Immunohistochemistry, laser capture microdissection and advanced polymerase chain reaction (PCR) methods were combined to study gene expression of well characterized immune infiltrates isolated from post-mortem brain tissue of persons with secondary progressive (SP) MS. Brain tissue was provided by the UK MS Tissue Bank. White matter perivascular cuffs (n=39) and meningeal infiltrates (n=36), including ectopic B-cell follicles, were isolated from brain sections of 11 SPMS cases and analyzed for expression of 78 immune-related genes and 6 EBV genes.

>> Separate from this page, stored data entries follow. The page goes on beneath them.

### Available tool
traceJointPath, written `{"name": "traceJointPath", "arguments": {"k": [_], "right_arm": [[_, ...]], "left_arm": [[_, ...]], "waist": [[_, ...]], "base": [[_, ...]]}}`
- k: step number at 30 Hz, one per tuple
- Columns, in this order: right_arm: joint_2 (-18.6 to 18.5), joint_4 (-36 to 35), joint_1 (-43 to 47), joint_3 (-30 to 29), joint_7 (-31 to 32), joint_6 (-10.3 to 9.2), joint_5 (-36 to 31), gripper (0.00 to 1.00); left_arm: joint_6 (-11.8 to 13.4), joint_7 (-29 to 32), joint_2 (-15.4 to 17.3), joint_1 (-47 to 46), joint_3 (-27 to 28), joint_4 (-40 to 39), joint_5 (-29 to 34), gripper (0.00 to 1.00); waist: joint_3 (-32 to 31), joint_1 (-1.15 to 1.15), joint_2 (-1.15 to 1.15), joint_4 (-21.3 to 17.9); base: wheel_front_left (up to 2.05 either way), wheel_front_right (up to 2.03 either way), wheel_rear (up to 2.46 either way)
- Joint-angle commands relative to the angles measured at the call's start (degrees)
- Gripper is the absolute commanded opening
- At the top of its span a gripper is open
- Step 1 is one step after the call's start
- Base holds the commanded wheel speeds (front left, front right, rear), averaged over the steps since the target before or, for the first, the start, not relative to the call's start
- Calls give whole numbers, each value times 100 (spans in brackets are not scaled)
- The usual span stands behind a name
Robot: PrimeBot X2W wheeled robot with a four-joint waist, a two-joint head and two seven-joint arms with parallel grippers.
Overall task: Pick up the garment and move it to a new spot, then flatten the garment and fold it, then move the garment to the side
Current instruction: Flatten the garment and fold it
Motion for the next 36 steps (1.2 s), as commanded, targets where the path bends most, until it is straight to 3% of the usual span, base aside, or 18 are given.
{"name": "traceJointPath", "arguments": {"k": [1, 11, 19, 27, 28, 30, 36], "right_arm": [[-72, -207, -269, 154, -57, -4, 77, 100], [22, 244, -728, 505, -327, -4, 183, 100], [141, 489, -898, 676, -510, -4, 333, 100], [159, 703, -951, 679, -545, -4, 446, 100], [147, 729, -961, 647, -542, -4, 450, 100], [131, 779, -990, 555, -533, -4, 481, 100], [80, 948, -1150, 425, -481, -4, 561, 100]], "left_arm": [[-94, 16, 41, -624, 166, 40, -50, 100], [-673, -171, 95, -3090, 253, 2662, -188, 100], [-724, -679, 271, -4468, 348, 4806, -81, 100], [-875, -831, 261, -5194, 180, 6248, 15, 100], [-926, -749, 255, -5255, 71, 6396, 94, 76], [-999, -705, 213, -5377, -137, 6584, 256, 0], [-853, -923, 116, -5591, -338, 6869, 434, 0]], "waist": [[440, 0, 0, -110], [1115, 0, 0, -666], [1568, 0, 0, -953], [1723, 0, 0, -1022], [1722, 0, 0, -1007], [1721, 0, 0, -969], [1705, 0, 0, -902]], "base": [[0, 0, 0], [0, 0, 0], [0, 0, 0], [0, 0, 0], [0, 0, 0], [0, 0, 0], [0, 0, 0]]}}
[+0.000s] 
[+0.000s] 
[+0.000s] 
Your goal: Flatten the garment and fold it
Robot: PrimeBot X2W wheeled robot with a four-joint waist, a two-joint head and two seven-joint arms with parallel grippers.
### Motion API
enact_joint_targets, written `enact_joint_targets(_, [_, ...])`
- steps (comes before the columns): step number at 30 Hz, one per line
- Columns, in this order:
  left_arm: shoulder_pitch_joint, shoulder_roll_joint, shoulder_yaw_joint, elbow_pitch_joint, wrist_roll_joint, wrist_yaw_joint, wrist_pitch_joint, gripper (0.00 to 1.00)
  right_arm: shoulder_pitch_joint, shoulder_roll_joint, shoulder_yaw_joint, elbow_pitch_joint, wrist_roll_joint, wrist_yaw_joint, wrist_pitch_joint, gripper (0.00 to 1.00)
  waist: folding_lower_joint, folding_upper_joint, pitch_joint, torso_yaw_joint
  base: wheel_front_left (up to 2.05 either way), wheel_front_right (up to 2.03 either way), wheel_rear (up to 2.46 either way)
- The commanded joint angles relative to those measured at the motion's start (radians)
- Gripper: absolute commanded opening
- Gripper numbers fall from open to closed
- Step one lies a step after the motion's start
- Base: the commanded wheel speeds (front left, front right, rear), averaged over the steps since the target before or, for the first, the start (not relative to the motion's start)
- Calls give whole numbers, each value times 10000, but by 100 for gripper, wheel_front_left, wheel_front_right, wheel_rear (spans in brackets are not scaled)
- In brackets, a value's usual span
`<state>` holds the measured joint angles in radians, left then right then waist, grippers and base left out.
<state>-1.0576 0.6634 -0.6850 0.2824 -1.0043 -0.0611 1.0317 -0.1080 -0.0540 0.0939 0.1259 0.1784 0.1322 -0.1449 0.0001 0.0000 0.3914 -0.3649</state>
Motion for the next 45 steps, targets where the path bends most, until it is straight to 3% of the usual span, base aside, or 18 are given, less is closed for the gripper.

EBV transcripts were detected in CNS immune infiltrates from 9 of 11 SPMS cases, more frequently in meningeal infiltrates and with a pattern consistent with profound viral deregulation (latency disruption and entry into the lytic cycle). As to cellular genes, transcripts associated with type 1 immunity (mediated by Th1/Tc1/NK cells) predominated over transcripts associated with type 2 and type 3 immunity in both meningeal and white matter infiltrates. RNA signals related to B-cell growth/differentiation (BCMA, BAFF), lymphoid tissue formation (CCL19, CCL21), cell proliferation (Ki76), antigen presentation (CD1a), myeloid cell recruitment (CCL2) and type 1 immunity (IFN-gamma) were also significantly higher in meningeal than in white matter infiltrates. A strong association was found in the meninges between EBV transcripts indicative of viral latency disruption (latency II and III programmes) and cellular genes involved in pathogen recognition (TLR9, RIG-1), B-cell growth/differentiation (IL6, CD138), type-1 IFN pathway (IRF7, MxA), antigen presentation (CD1a, MHC class II), immunoregulation (p35/EBI3, FoxP3) and cytotoxic cell recruitment and expansion (CD8, Tbet, IL2, CXCL10, CXCR3).
These findings strengthen the link between EBV deregulation, B-cell activation/formation of ectopic B-cell follicles and antiviral immunity in the MS brain.
Disclosure:
Caterina Veroni: nothing to disclose
Barbara Serafini: nothing to disclose
Barbara Rosicarelli: nothing to disclose
Corrado Fagnani: nothing to disclose
Francesca Aloisi: nothing to disclose
This study is funded by Italian Multiple Sclerosis Foundation (grant 2013/R/22 to BS) and Italian Ministry of Health (grant RF 2011-02347228 to FA).